## WHAT IS BEING ASKED
The answer must be the full listing, reproduced word for word.

━━━━━━━━━━━━━━━━━━━━

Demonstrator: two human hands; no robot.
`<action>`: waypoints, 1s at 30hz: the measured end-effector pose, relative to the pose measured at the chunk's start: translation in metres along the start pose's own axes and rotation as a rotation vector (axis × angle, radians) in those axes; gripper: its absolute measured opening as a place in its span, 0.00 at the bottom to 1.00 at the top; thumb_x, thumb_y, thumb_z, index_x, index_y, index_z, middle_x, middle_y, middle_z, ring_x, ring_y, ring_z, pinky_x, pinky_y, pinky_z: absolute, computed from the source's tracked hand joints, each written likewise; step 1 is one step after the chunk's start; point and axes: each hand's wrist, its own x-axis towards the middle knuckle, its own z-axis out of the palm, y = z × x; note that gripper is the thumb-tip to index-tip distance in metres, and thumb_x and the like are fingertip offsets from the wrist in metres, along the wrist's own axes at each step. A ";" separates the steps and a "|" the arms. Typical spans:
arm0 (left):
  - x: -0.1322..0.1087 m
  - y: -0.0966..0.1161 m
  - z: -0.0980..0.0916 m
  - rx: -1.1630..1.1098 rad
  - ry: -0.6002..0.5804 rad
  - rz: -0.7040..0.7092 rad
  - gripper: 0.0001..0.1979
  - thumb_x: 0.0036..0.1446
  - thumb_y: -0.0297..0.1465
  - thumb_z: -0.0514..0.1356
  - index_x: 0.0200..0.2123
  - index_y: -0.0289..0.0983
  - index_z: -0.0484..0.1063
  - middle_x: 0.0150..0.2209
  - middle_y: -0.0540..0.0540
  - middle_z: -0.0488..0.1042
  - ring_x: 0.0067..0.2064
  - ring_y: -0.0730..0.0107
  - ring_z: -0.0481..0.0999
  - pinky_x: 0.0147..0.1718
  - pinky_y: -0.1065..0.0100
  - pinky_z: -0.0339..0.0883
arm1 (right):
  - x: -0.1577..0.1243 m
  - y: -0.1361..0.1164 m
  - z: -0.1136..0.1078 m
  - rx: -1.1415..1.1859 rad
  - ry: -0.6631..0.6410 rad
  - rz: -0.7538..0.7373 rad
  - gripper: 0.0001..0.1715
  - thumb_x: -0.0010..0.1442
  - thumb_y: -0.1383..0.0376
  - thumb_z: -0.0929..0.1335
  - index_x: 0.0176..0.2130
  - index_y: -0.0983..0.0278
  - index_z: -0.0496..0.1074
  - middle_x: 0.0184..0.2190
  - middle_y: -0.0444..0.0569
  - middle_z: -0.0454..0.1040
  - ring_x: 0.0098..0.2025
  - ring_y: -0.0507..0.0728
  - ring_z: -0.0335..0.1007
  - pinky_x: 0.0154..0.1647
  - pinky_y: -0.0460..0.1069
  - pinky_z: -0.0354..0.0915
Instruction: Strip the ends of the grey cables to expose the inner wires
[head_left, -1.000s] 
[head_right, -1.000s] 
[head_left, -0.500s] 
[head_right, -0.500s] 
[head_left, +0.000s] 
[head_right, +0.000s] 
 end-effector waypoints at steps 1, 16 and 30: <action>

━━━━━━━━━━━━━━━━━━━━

## OUTPUT
Demonstrator: two human hands; no robot.
`<action>`: waypoints, 1s at 30hz: the measured end-effector pose, relative to the pose measured at the chunk's start: translation in metres along the start pose's own axes and rotation as a rotation vector (axis × angle, radians) in those axes; gripper: its absolute measured opening as a place in its span, 0.00 at the bottom to 1.00 at the top; thumb_x, thumb_y, thumb_z, index_x, index_y, index_z, middle_x, middle_y, middle_z, ring_x, ring_y, ring_z, pinky_x, pinky_y, pinky_z: absolute, computed from the source's tracked hand joints, each written likewise; step 1 is one step after the chunk's start; point and axes: each hand's wrist, its own x-axis towards the middle knuckle, its own z-axis out of the palm, y = z × x; note that gripper is the thumb-tip to index-tip distance in metres, and thumb_x and the like are fingertip offsets from the wrist in metres, along the wrist's own axes at each step. A ";" separates the steps and a "|" the arms. Typical spans:
arm0 (left):
  - x: -0.1322..0.1087 m
  - y: -0.0966..0.1161 m
  - z: -0.0980..0.0916 m
  - rx: -1.1630..1.1098 rad
  - ry: -0.6002..0.5804 rad
  - rz: -0.7040..0.7092 rad
  - gripper: 0.0001..0.1979
  - thumb_x: 0.0036..0.1446
  - thumb_y: -0.0297..0.1465
  - thumb_z: -0.0514..0.1356
  - index_x: 0.0200..0.2123
  - index_y: -0.0289..0.0983
  - index_z: -0.0484..0.1063
  - middle_x: 0.0150..0.2209
  - middle_y: -0.0540..0.0540
  - middle_z: -0.0488..0.1042
  - ring_x: 0.0067..0.2064
  - ring_y: -0.0730..0.0107
  - ring_z: -0.0481..0.0999
  - pinky_x: 0.0147..0.1718
  - pinky_y: -0.1065..0.0100
  - pinky_z: -0.0339..0.0883
arm1 (right):
  - x: -0.1577..0.1243 m
  - y: -0.1361..0.1164 m
  - z: -0.1136..0.1078 m
  - rx: -1.1415..1.1859 rad
  - ry: -0.6631..0.6410 rad
  - rz: -0.7538..0.7373 rad
  - gripper: 0.0001..0.1715
  - thumb_x: -0.0010..0.1442
  - thumb_y: -0.1383..0.0376
  - thumb_z: -0.0929..0.1335
  - index_x: 0.0176..0.2130
  - index_y: -0.0983..0.0278
  - index_z: -0.0496..0.1074
  - middle_x: 0.0184..0.2190
  - middle_y: -0.0444..0.0569
  - middle_z: -0.0454..0.1040
  - ring_x: 0.0098..0.2025
  - ring_y: -0.0507..0.0728
  - ring_z: -0.0335..0.1007
  - pinky_x: 0.0154..0.1647
  - pinky_y: -0.0460..0.1069
  - pinky_z: -0.0354..0.0915
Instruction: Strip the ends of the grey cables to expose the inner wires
[head_left, -1.000s] 
[head_right, -1.000s] 
[head_left, -0.500s] 
[head_right, -0.500s] 
[head_left, +0.000s] 
[head_right, +0.000s] 
 end-effector waypoints at steps 1, 16 and 30: <action>

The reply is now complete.